The 12th Annual Convention on Leadership has conferred the 'Prof. Dharni Sinha Memorial Award for Excellence in Management Education' to Salunkhe. This award recognises his excellence and contribution to management education. Welingkar Institute of Management was ranked 7th in West India and 16th in India's Top 50 Business Schools by the Hindustan Times Best B Schools in India Survey 2010. Under Salunkhe's visionary leadership, Welingkar Institute has been ranked 8th in the private B-School category by Outlook in the B-School Survey 2008, 3rd in Student Exchange Program category, 7th in Faculty Exchange Program category and 16th in Top 50 B-Schools category.
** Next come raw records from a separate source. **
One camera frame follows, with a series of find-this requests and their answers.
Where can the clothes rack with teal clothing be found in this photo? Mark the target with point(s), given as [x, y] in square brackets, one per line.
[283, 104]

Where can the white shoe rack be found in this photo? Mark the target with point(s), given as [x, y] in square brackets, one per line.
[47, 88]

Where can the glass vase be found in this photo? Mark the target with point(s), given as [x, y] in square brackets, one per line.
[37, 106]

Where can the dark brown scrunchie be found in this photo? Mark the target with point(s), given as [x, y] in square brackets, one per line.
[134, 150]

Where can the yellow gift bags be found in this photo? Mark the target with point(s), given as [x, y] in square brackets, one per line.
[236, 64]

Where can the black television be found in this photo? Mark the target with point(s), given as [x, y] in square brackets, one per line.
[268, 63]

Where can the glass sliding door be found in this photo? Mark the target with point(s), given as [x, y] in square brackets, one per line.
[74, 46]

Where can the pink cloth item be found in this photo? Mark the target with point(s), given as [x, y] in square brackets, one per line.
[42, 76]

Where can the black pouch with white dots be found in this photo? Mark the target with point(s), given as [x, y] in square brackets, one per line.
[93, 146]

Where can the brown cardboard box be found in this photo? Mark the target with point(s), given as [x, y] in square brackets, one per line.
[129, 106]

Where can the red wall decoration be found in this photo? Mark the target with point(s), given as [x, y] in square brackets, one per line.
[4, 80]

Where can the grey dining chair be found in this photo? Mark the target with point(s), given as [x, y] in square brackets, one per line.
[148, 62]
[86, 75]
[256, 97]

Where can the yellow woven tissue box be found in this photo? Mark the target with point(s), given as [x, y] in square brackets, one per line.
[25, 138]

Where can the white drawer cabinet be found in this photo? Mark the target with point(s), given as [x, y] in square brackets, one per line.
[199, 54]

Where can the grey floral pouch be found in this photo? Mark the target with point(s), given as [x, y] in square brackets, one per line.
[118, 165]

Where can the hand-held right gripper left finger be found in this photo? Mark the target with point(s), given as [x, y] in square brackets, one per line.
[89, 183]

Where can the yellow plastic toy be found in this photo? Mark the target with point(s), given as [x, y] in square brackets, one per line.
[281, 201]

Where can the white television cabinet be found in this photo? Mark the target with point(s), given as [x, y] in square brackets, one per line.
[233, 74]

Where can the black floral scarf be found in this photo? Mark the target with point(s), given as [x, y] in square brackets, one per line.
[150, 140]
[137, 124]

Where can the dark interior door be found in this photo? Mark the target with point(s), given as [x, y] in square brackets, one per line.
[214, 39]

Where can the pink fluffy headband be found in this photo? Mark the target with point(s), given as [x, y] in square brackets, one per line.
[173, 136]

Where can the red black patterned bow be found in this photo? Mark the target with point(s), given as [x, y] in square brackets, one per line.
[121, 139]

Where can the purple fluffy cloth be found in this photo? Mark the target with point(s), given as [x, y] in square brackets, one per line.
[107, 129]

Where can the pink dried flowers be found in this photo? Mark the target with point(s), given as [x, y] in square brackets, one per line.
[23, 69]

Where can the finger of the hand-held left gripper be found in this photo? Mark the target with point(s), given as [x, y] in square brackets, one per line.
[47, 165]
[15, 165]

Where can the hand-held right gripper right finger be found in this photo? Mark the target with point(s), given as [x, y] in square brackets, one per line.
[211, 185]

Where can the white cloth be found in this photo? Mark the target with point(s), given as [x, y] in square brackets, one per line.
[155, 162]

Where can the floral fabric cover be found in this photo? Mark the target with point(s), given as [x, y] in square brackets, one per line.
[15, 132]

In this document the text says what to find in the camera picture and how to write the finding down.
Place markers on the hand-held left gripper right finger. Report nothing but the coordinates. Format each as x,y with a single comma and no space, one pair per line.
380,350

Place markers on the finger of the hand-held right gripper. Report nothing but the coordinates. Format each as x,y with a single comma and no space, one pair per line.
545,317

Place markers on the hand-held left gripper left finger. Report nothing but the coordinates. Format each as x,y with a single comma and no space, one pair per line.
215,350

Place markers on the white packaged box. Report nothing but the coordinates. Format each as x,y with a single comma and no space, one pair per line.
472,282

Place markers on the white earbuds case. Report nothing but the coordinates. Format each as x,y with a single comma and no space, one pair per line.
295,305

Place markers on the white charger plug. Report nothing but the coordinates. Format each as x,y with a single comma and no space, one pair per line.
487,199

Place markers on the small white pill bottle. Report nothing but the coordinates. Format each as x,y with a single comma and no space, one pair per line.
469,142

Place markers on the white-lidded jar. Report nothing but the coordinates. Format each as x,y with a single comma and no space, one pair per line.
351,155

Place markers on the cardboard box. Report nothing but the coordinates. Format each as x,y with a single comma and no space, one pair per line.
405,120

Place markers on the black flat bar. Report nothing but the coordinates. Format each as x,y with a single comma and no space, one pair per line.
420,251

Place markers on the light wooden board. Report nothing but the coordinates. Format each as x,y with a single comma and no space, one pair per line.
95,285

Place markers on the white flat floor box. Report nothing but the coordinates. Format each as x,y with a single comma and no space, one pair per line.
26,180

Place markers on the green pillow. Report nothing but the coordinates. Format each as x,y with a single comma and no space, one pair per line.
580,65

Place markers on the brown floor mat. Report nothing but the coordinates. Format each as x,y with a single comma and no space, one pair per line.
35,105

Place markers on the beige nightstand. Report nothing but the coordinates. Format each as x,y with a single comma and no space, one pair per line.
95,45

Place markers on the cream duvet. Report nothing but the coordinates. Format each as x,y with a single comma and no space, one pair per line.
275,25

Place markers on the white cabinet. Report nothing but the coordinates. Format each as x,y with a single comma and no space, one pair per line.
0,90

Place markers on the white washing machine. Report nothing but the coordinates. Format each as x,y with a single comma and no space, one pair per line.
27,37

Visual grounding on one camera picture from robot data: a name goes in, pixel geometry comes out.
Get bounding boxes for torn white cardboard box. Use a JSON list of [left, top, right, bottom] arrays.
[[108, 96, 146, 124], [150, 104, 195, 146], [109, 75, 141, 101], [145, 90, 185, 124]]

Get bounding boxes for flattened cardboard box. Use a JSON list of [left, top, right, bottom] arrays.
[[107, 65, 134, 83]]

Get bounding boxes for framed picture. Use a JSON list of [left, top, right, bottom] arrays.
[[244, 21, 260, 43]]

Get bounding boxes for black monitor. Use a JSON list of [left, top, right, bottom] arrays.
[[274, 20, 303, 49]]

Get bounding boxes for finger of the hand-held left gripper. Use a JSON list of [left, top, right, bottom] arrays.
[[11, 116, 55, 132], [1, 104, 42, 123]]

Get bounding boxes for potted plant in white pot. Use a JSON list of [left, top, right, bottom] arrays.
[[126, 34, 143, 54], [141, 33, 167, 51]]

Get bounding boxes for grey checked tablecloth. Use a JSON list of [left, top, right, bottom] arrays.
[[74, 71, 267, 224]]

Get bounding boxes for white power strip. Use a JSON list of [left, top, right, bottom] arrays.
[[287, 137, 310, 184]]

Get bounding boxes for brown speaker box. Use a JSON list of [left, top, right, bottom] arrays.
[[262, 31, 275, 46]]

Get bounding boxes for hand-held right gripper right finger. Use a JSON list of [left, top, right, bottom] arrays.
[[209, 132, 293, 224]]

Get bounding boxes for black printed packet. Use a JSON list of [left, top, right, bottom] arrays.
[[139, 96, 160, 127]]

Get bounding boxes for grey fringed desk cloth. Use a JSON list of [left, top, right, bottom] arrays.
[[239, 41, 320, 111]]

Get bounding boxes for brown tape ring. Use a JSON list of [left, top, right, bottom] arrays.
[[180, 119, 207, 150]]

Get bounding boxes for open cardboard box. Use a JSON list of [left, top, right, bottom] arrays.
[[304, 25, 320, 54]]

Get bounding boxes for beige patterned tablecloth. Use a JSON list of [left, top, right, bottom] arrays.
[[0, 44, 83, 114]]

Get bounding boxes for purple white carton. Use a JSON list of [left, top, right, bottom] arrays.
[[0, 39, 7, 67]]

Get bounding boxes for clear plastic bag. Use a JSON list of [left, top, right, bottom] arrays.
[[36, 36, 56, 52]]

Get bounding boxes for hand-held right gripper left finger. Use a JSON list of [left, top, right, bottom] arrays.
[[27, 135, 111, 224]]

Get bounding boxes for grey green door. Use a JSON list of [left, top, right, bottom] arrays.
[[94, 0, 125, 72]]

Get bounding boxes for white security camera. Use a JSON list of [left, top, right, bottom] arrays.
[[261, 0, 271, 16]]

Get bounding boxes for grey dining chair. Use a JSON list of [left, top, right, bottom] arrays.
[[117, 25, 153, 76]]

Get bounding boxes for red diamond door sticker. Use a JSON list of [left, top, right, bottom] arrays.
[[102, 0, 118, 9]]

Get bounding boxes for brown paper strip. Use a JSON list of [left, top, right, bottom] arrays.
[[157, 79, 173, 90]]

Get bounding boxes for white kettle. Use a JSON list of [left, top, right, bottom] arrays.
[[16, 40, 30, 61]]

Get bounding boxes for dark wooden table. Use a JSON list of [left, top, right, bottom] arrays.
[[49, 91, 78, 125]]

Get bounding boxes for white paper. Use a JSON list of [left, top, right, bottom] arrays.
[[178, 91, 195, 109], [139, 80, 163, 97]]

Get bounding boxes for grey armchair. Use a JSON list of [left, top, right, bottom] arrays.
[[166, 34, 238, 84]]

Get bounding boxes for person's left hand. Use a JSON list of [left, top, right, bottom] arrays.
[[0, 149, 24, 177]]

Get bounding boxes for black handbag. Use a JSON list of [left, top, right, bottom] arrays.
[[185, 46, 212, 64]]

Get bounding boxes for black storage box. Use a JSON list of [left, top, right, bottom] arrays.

The institute was honoured with the Dewang Mehta Business Award, 2008 in the following categories: Business School which encourages innovations that lead to better development, Business School Leadership Award, Business School with Best Academic Input (Syllabus) in Marketing and Retail/Services. The award is in recognition of leadership, development, innovation and industry interface of business schools. The Dewang Mehta Business Award recognises talent and leadership amongst the Business Schools across India. This institute has received JJ Irani Award as a Best Management Institute, in September 2006. He has initiated several international partnerships with universities across the globe to facilitate faculty & student exchange programs, study internships in the United States, United Kingdom, Sweden, France etc. Salunkhe has also been involved in the official bodies of the university and the Directorate of Technical Education to improve the quality of management education. The Economic Times in February 2011 did a story on how students from non-IIM institutes like Welingkar are receiving prestigious offers from companies in finance and IT sector. Salunkhe was quoted as saying, "India Inc is back on its feet. Sectors like IT, ITeS and finance are getting a lot of international business, which is creating opportunities for students."